# Notebook 2: Data Analysis

## Objectives
- Load the data collected in the previous notebook.
- Perform exploratory data analysis (EDA) to find features correlated with `SalePrice`.
- Visualize the relationships between key features and `SalePrice`.

## Inputs
- The Ames Housing dataset from `01_data_collection.ipynb` (re-loaded for consistency).

## Outputs
- Correlation analysis results.
- Visualizations of key features.
- Insights for feature selection in the next stage.

In [None]:
import pandas as pd
import numpy as np
import matplotlib.pyplot as plt
import seaborn as sns

sns.set_style('whitegrid')

### Load the dataset

In [None]:
url = 'https://raw.githubusercontent.com/INRIA/scikit-learn-mooc/main/datasets/ames_housing_no_missing.csv'
df = pd.read_csv(url)

### Data Cleaning

As noted in the previous notebook, this version of the dataset has no missing values, so no imputation is needed. We can proceed directly to analysis.

### Correlation Analysis

Let's find the features that are most correlated with `SalePrice`.

In [None]:
correlations = df.corr(numeric_only=True)['SalePrice'].sort_values(ascending=False)
print("Top 10 features most correlated with SalePrice:")
print(correlations.head(10))

Based on the correlation results, `OverallQual`, `GrLivArea`, and `GarageCars` are strongly positively correlated with `SalePrice`. Let's visualize these relationships.

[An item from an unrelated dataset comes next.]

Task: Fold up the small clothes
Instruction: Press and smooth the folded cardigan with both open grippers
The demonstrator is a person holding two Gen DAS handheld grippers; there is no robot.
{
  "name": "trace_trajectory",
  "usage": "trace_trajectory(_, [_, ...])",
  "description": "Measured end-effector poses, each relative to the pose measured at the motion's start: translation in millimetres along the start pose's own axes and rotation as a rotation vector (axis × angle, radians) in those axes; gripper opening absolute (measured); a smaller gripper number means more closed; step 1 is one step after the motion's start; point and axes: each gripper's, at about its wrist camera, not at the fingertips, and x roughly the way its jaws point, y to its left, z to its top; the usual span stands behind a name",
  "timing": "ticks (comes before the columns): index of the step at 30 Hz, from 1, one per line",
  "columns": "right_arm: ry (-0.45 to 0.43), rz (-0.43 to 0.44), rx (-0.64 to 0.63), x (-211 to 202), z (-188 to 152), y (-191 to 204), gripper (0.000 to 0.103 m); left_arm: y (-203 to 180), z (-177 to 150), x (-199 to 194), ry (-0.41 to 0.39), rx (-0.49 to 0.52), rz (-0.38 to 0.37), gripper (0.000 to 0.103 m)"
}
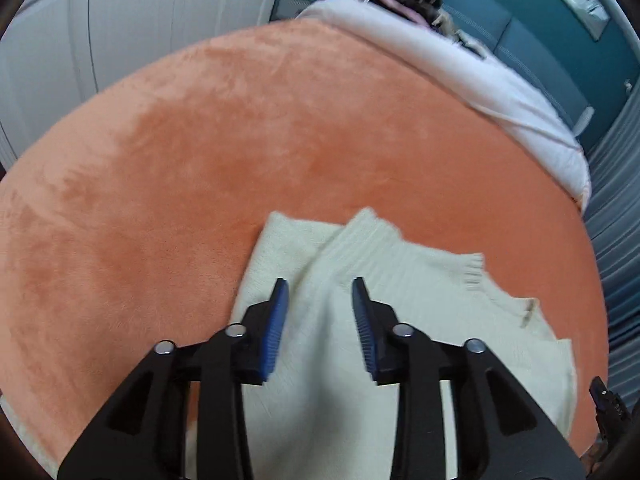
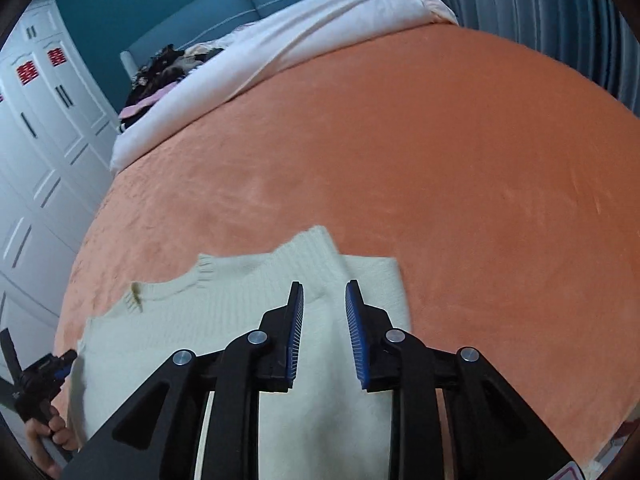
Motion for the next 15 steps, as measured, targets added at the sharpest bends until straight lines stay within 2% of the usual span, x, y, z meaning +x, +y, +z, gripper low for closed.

### Visualization 1: `SalePrice` vs. `OverallQual`

In [None]:
plt.figure(figsize=(10, 6))
sns.boxplot(x='OverallQual', y='SalePrice', data=df)
plt.title('SalePrice vs. Overall Quality')
plt.xlabel('Overall Quality')
plt.ylabel('Sale Price')
plt.show()

As expected, there is a clear positive relationship: as the overall quality of the house increases, so does the sale price.

### Visualization 2: `SalePrice` vs. `GrLivArea`

In [None]:
plt.figure(figsize=(10, 6))
sns.scatterplot(x='GrLivArea', y='SalePrice', data=df, alpha=0.6)
plt.title('SalePrice vs. Above Grade Living Area (GrLivArea)')
plt.xlabel('Above Grade Living Area (sq. ft.)')
plt.ylabel('Sale Price')
plt.show()

This scatter plot shows a strong linear relationship. Larger living areas correspond to higher sale prices.

### Visualization 3: Distribution of `SalePrice`

In [None]:
plt.figure(figsize=(10, 6))
sns.histplot(df['SalePrice'], kde=True)
plt.title('Distribution of SalePrice')
plt.xlabel('Sale Price')
plt.ylabel('Frequency')
plt.show()

The `SalePrice` is right-skewed, which is common for price data. For more advanced models, applying a log transformation could be beneficial, but for our current scope, this is a good starting point.

## Conclusion

Our analysis confirms strong relationships between `SalePrice` and several key features, most notably `OverallQual` and `GrLivArea`. These features will be excellent candidates for our predictive model.

We have fulfilled the objectives of this notebook and are ready to proceed to model training.